The arguments made in the book just appeal right to the core of a computer programmer who is constantly thinking in optimizations, algorithms, and mathematics. As I said before, the entire book really reads as an attempt to explain various natural phenomenon through a combination of game theory, and the world of the genes. As a computer scientist, you cannot help but see yourself writing programs to test ideas that Dawkins puts forward. You cannot help but see the parallels in Dawkins arguments to computer algorithms. When Dawkins discusses, briefly, how computer programming is a secret passion (he might say vice) of his, you will immediately understand it “from the other side”. The two disciplines are so incredibly similar. For the exact same reason I am drawn to his arguments, he is drawn into computer science. The two fields have such interesting mental overlap.
The most fascinating take away from the book is a view of evolution not as a property intrinsic to life, but as an emergent property of certain types of systems. Perhaps most famously, this is the book that Richard Dawkins invents the word meme. A meme, in his context, is an “organism” that spreads not through the natural world, but in our own minds. In other words, memes are ideas, and some are more fit to “reproduce” from brain to brain. These memes exist in an enviornment (our culuture, history, morals, and so on), and adapt as necessary to continue surviving.

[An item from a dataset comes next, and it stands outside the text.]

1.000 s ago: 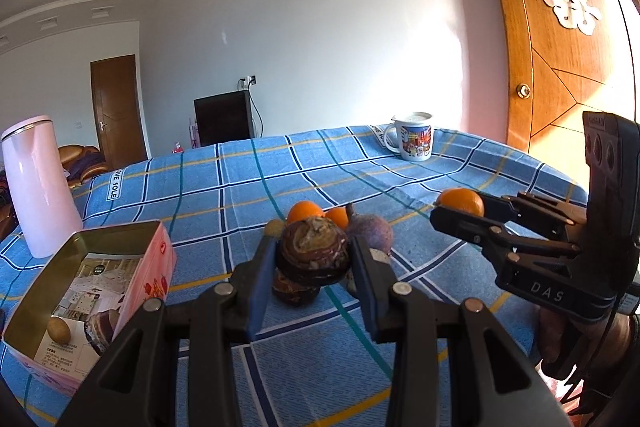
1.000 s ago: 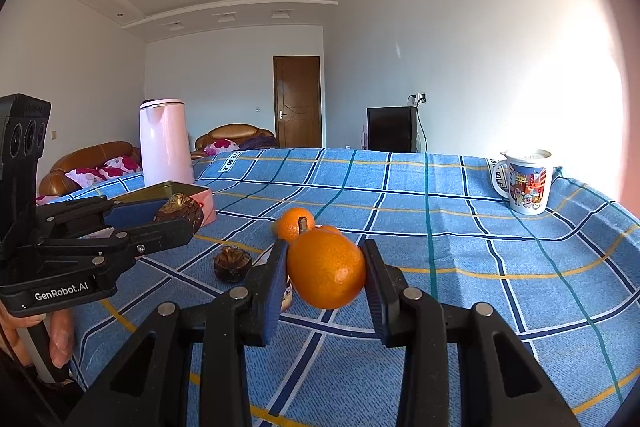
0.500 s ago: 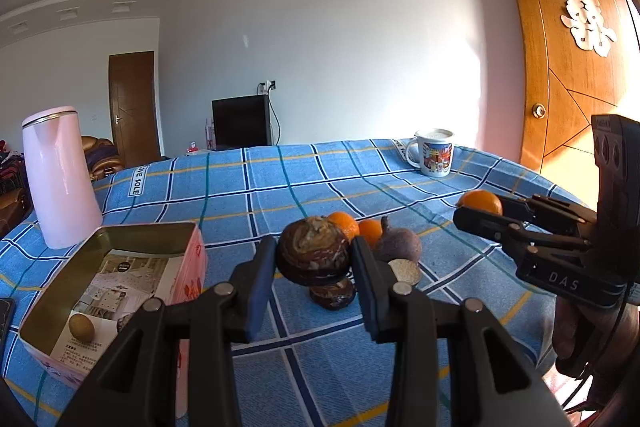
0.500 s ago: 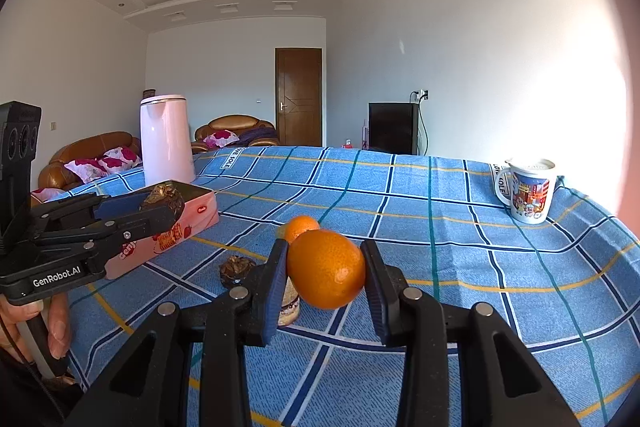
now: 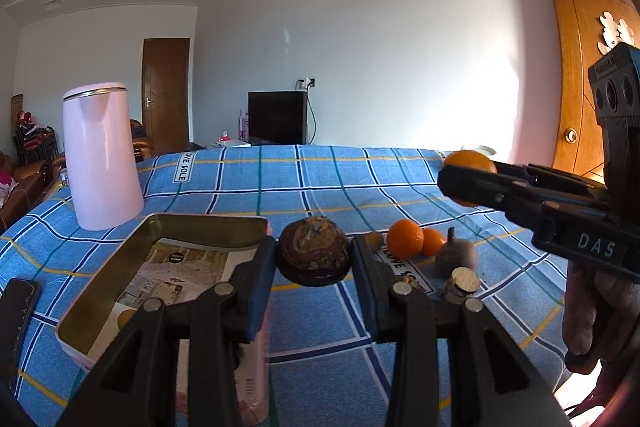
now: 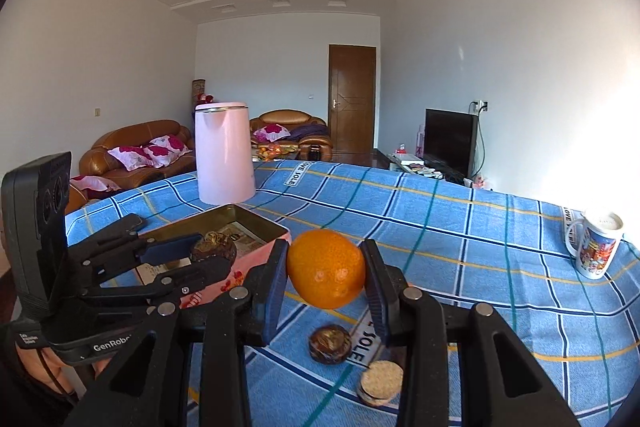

I’m less fascinated by memes themselves as I am about what memes represent. The existance of memes is basically Dawkins’ way of saying that evolution is an emergent property of a certain type of system. It follows directly from a set of axioms: given some form of descent with modification, and some non-random selection of those descendants, then evolution not only will happen, but must happen. Any system that fits that requirement will have evolution occurring. These systems will strive towards “organisms” that are stable within their “environment”. In other words, evolution is not just a theory of life but a direct and unavoidable consequence of the rules of the game.